<<<<

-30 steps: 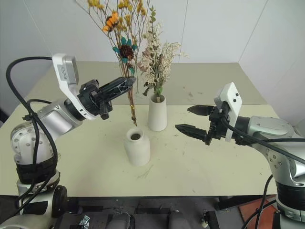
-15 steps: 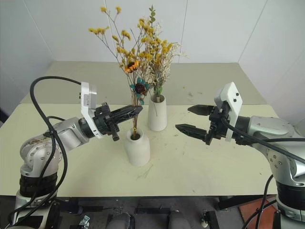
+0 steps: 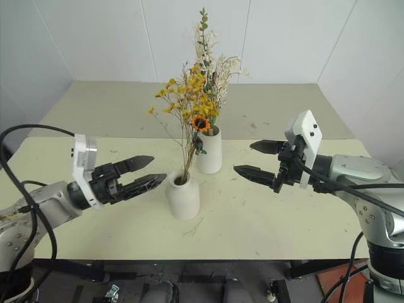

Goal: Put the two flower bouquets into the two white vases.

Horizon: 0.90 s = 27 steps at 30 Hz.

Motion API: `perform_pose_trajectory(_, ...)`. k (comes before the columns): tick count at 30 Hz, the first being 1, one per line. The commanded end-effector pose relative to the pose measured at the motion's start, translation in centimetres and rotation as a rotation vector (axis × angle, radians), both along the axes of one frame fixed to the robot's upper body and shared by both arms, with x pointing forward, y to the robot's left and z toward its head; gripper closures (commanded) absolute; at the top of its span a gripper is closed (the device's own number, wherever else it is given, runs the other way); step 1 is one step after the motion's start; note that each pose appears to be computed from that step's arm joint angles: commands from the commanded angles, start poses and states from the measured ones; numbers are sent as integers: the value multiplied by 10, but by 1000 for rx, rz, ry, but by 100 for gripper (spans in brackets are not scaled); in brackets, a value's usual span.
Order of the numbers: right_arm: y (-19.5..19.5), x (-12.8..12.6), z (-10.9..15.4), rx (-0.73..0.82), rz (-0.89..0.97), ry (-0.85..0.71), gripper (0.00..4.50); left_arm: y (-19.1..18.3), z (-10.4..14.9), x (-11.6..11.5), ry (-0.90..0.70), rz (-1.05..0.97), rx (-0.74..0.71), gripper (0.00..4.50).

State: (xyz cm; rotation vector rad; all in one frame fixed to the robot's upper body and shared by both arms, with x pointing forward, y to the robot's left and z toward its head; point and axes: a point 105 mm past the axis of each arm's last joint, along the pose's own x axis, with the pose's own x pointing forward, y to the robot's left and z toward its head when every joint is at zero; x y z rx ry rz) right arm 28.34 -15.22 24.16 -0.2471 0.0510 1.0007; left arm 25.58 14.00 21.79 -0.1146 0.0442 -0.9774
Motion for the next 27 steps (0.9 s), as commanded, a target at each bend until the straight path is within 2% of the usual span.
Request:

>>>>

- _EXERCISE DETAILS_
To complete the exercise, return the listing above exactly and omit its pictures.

- _EXERCISE RESPONSE_
-30 steps: 
-15 steps: 
+0 steps: 

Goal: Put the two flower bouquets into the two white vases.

Horizon: 0.90 s = 27 steps at 30 Hz.

Motion API: `perform_pose_trajectory(_, ...)`. k (comes before the columns): tick count at 30 Hz, the first being 1, one per line. The commanded end-effector pose relative to the pose measured at the motion's start, translation in centimetres and rotation as a rotation vector (axis × angle, radians), both along the axes of one frame fixed to the robot's upper body and shared by both arms, with x pointing forward, y to the robot's left and z toward its head; gripper closures (commanded) absolute; at the top of its span a gripper is closed (the device's own number, wherever else it is given, runs the other way); step 1 is one step after the motion's start; note that each pose appears to be computed from that step's arm joint angles: commands from the commanded angles, start poses and states from the measured ones; numbers are sent as integers: the value multiplied by 10, but by 1000 for rx, rz, ry, but by 100 for gripper (spans in brackets are not scaled); in brackets, a value's usual span.
Order of the numbers: right_arm: y (-19.5..19.5), x (-12.8..12.6), z (-10.9..15.4), rx (-0.73..0.82), rz (-0.89..0.97), ry (-0.85..0.71), gripper (0.00..4.50); left_arm: y (-19.1..18.3), z (-10.4..14.9), x (-11.6..11.5), ry (-0.90..0.70), rz (-1.05..0.97), rx (-0.74..0.71), gripper (0.00..4.50).

State: (xyz cm; rotation vector rad; all in one frame fixed to the robot's upper body and shared by both arms, with x pointing forward, y to the robot's left and z toward its head; point and axes: a point 105 mm past the axis of each arm's last joint, along the pose's own x axis, with the pose's own x pointing forward, y to the robot's left and z toward its head when every joint is at zero; x y z rx ry rz) right arm 28.34 -15.22 24.16 -0.2471 0.0510 1.0007; left arm 25.58 14.00 21.79 -0.1146 0.0442 -0.9774
Motion for the next 27 steps (0.9 s), as commanded, a target at each bend until the straight path is within 2% of the usual span.
Request:

Nothing remains to add to the output.